* [Supplied records]:
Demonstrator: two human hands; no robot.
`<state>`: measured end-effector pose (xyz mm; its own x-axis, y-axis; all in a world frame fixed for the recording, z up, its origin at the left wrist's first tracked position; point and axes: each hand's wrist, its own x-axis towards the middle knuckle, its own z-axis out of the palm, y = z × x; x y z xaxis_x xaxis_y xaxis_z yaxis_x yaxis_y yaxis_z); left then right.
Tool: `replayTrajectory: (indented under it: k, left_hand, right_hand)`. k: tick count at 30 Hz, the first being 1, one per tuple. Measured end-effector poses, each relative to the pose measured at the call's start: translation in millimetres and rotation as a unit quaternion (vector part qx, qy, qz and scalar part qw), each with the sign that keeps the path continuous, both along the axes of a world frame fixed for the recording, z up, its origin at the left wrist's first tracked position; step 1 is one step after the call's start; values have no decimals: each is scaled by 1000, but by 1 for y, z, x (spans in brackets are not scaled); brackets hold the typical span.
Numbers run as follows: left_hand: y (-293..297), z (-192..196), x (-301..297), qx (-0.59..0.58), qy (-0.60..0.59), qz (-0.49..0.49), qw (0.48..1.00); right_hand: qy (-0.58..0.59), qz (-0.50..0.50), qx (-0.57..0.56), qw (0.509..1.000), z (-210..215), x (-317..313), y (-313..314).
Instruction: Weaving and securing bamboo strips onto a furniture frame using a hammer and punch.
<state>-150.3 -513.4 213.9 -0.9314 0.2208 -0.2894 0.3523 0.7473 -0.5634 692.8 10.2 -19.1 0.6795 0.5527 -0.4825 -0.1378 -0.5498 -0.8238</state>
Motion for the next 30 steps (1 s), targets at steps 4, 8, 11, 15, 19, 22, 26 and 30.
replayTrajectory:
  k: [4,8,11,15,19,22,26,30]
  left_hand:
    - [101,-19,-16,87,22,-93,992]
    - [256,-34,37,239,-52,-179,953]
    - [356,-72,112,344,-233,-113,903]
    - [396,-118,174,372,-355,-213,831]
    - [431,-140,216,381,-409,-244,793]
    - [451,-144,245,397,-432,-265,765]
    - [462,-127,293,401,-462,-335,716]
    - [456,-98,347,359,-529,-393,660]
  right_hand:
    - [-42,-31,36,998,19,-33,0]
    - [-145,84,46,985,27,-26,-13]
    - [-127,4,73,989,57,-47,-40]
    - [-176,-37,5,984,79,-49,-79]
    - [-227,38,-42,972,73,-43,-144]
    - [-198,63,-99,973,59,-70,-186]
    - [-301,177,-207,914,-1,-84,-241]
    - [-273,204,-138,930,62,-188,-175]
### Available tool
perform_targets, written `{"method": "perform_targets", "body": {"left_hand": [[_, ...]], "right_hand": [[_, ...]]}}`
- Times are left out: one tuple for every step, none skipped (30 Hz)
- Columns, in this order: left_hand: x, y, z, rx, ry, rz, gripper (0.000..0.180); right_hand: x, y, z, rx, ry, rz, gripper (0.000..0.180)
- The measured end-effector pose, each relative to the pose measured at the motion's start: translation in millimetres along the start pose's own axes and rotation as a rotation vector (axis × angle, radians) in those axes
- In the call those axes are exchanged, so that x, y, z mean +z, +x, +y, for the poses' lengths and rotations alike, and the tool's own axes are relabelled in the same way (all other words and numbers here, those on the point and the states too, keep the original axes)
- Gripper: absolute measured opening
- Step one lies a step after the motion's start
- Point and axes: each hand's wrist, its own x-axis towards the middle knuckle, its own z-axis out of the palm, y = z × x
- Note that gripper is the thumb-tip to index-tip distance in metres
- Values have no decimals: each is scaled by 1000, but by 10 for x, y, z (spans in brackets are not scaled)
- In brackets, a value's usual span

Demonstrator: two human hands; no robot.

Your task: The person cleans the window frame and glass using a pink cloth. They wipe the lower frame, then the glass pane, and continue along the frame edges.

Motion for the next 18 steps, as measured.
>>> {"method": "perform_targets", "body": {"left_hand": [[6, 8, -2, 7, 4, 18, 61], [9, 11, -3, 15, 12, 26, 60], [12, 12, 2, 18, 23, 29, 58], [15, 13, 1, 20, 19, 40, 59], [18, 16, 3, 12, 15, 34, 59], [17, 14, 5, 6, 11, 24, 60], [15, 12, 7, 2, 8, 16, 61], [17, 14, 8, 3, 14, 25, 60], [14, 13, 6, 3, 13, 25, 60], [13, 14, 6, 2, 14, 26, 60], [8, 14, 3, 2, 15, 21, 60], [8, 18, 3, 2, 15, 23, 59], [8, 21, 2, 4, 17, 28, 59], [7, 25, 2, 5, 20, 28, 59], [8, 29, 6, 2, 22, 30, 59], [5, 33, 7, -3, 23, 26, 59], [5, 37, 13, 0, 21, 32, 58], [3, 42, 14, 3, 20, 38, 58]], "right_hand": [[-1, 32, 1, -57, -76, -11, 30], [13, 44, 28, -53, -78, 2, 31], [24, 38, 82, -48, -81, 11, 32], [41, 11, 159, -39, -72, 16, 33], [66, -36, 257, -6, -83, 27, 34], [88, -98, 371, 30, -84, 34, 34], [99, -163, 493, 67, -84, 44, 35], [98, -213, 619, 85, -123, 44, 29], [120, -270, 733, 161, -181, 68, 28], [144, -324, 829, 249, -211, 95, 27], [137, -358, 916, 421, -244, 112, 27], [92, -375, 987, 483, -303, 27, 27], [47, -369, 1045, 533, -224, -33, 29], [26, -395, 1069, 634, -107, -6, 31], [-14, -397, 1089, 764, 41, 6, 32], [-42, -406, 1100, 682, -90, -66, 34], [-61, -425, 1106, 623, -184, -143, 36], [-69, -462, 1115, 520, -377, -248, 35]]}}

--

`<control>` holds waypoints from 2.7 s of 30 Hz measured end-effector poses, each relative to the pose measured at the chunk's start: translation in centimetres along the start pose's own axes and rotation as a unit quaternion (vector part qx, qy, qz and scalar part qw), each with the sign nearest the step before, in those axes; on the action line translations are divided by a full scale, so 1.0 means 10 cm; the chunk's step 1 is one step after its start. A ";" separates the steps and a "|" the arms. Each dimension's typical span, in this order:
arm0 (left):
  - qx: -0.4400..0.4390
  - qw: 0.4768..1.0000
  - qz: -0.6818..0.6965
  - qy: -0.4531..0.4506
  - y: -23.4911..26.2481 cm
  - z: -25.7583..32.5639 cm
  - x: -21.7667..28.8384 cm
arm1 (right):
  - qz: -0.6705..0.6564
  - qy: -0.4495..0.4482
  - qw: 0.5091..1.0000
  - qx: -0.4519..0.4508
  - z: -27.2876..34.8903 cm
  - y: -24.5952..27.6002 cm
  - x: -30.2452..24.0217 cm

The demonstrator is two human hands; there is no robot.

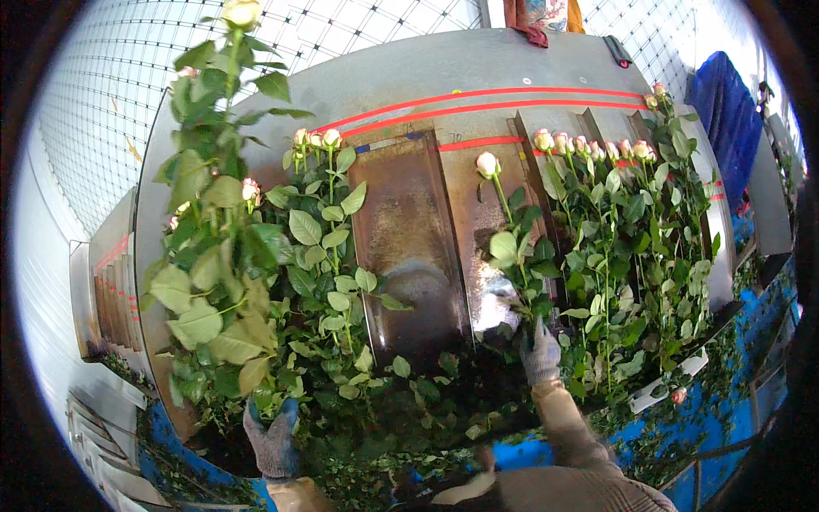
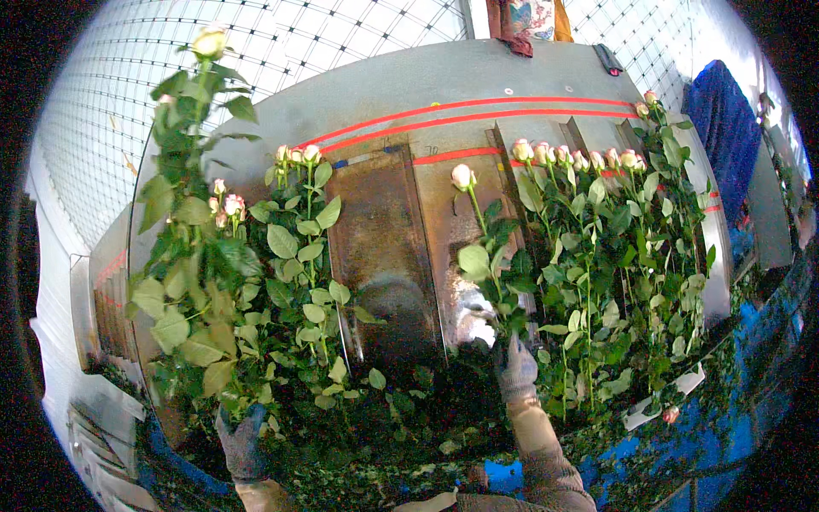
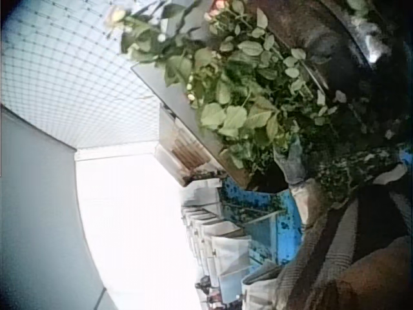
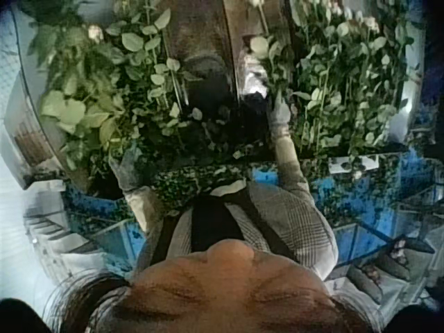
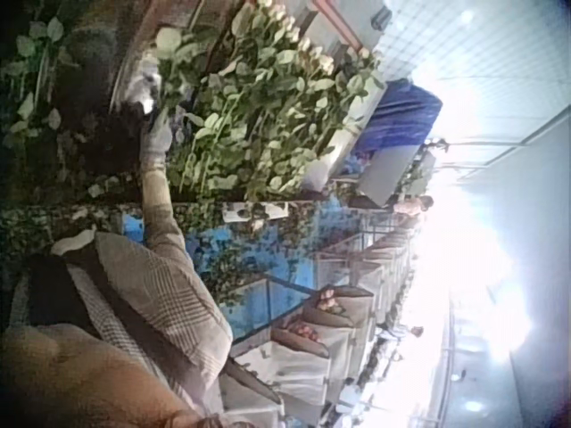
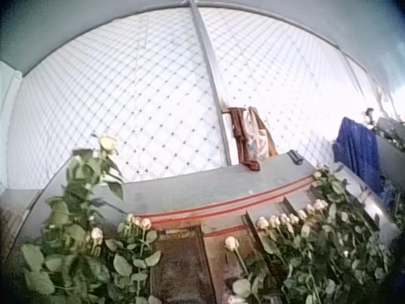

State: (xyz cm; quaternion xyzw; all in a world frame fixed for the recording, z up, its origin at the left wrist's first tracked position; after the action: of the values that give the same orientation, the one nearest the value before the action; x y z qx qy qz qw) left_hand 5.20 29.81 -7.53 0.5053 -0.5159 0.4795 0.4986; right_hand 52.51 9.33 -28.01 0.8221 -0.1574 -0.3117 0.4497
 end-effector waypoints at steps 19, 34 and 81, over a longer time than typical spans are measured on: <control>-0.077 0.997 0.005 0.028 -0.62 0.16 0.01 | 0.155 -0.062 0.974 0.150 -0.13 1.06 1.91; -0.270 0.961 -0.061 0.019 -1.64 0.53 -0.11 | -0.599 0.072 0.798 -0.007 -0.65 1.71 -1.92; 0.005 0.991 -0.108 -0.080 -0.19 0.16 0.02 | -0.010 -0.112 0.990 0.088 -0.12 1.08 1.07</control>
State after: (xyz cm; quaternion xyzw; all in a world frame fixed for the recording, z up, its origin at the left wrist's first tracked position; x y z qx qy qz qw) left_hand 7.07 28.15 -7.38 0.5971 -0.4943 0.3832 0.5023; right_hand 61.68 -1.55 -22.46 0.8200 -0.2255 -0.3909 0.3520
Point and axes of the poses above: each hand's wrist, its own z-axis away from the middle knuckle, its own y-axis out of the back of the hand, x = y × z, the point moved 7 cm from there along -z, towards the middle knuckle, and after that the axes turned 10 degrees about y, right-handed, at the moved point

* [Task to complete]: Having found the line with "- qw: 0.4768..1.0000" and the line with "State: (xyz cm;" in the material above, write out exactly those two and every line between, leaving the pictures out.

* [Solution to the exercise]:
  - qw: 0.4768..1.0000
  - qz: -0.6818..0.6965
  - qy: -0.4531..0.4506
  - y: -23.4911..26.2481 cm
  - z: -25.7583..32.5639 cm
  - x: -21.7667..28.8384 cm
arm1 (right):
  - qz: -0.6705..0.6564
  - qy: -0.4495..0.4482
  - qw: 0.5091..1.0000
  - qx: -0.4519..0.4508
  - z: -27.2876..34.8903 cm
  - y: -24.5952..27.6002 cm
  - x: -30.2452..24.0217 cm

The demonstrator is two human hands; there is no robot.


State: (xyz cm; quaternion xyzw; all in a world frame fixed for the recording, z up, its origin at the left wrist's first tracked position; after the action: of the values that give the same orientation, the one nearest the value before the action; x y z qx qy qz qw) left_hand 5.20 29.81 -7.53 0.5053 -0.5159 0.4795 0.4986; right_hand 52.51 9.33 -28.01 0.8221 -0.1574 -0.3117 0.4497

The answer contains nothing more.